Monastery of Santa Catalina – Arequipa

Howdy bloggers! In this new report we will talk about one of the most important religious spaces of the white city of Arequipa and Peru, the “Monastery of Santa Catalina”.

Located in the south of Peru, in the city of Arequipa in the department of the same name, very outstanding due to its great colonial architectural beauty and a shocking history.

This beautiful religious place sits in a cozy location, highlighting its great beauty. It features a material known as “sillar,” traditionally used in various city constructions. In the Monastery 2 types of this material were used for its construction, the white ashlar that comes from the Chachani volcano and the pink ashlar of the Misti volcano.


The foundation of this great convent in the XVI century, was thanks to the request of the citizens and the viceroy Francisco de Toledo, who gave the permission to start the construction of this Dominican convent, taking the name of Monastery of private nuns of the order of Santa Catalina de Siena.

Since its inauguration on September 10, 1579, several women from different parts of the country, including Creole, mestizo, and indigenous, inhabited this convent. Notably, Doña Maria de Guzman, a young widow of nobility, was the first woman to occupy the convent and supported its construction by providing her goods.

After a strong earthquake struck Arequipa in 1582, causing severe damage to the facilities, the nuns residing in this convent undertook all the repairs themselves. They individually built each space and decorated it according to their style.

Finally in 1970, they decided to open it to the public so that all tourists and citizens of Arequipa could know and enjoy this enigmatic place.

What to Observe inside this great Convent

Much of it underwent restoration to enhance its appeal to the public while preserving its original floor plan and features. Colorful flowers adorn the small streets and cloisters, while the walls are painted in fresh tints.

Narrow alleys lead to the various parts of the convent through picturesque sites and bedrooms with original furniture.

Front page of the monastery

The entrance doorway is adorned with a relief of Saint Catherine of Siena, the saint to whom this convent is dedicated.

Courtyard of Silence

It was the place where the nuns gathered to pray the Holy Rosary and read the Bible in complete silence.

Greater Cloister

Built between 1715 and 1723, it is the largest cloister in the monastery.

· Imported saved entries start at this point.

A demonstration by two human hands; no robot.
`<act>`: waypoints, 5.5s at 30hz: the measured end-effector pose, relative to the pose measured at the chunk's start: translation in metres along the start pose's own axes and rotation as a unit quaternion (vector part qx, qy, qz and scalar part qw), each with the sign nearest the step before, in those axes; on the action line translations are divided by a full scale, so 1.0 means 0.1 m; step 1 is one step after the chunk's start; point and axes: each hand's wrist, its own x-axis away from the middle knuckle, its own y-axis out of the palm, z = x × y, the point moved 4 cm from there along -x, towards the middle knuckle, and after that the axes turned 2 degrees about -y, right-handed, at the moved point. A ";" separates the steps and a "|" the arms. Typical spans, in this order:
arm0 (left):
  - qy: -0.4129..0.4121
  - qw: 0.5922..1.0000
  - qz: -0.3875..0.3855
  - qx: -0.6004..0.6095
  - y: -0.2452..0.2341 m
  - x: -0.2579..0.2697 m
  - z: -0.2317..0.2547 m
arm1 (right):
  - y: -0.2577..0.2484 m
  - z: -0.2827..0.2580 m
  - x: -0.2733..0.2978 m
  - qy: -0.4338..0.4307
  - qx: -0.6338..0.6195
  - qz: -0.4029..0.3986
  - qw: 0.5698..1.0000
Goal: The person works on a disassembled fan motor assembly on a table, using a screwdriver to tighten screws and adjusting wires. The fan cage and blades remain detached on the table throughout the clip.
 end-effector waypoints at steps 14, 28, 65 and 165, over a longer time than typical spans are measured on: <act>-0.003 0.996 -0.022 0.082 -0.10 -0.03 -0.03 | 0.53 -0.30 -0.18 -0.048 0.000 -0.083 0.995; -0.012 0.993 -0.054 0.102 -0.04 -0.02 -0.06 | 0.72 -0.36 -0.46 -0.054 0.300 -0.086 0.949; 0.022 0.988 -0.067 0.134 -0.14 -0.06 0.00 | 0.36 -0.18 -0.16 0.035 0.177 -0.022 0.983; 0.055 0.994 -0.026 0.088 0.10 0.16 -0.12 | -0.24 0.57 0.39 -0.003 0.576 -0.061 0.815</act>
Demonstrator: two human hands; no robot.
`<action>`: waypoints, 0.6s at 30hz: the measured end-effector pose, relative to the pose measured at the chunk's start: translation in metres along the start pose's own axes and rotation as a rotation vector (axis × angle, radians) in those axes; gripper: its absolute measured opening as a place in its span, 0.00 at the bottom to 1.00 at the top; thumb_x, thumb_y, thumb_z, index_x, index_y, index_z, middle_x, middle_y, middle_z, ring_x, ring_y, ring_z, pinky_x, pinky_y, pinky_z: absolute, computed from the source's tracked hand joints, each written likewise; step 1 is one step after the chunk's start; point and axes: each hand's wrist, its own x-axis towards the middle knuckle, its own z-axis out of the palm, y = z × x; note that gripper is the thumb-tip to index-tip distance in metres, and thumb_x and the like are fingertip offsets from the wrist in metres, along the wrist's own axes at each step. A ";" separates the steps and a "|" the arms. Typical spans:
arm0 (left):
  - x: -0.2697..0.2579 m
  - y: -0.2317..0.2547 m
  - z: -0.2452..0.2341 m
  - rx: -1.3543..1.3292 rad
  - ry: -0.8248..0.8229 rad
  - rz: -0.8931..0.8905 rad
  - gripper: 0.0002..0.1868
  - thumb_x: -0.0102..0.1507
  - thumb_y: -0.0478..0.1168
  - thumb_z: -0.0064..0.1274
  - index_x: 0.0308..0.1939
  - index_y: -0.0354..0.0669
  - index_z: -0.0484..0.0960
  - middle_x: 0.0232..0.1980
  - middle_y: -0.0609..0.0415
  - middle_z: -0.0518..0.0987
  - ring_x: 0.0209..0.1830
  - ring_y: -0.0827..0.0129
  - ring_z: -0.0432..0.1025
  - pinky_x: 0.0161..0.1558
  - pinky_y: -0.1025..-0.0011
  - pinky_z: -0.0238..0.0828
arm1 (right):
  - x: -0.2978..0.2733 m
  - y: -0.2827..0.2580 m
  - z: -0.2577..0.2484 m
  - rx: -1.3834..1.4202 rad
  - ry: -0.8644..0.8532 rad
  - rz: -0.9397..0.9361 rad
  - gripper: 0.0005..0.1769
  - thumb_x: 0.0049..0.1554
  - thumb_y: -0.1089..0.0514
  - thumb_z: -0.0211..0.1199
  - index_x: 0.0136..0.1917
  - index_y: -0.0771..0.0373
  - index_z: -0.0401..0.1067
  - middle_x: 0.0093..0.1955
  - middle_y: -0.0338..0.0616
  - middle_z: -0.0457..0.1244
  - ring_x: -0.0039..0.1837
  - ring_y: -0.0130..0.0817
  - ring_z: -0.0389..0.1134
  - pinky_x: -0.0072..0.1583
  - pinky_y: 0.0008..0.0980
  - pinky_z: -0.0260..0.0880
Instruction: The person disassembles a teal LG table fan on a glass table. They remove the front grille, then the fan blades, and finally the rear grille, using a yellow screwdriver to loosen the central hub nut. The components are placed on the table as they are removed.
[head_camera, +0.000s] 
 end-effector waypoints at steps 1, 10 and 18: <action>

This kitchen attracts a lot of attention because of its atmosphere that takes us back centuries. Some experts believe that its high vaulted ceiling is due to the fact that it was used as a chapel.


It was built in 1770, when Arequipa was supplied with water through irrigation ditches. In it we find 20 half jars, which are large clay containers, formerly used to store grains, corn or wine.

Cloister of the Orange Trees

This construction dates from 1738, its name is due to the presence of orange trees. A particularity of this place are the three crosses located in the middle of the cloister as they are part of a tradition, where the nuns represent the Passion of Christ every Good Friday.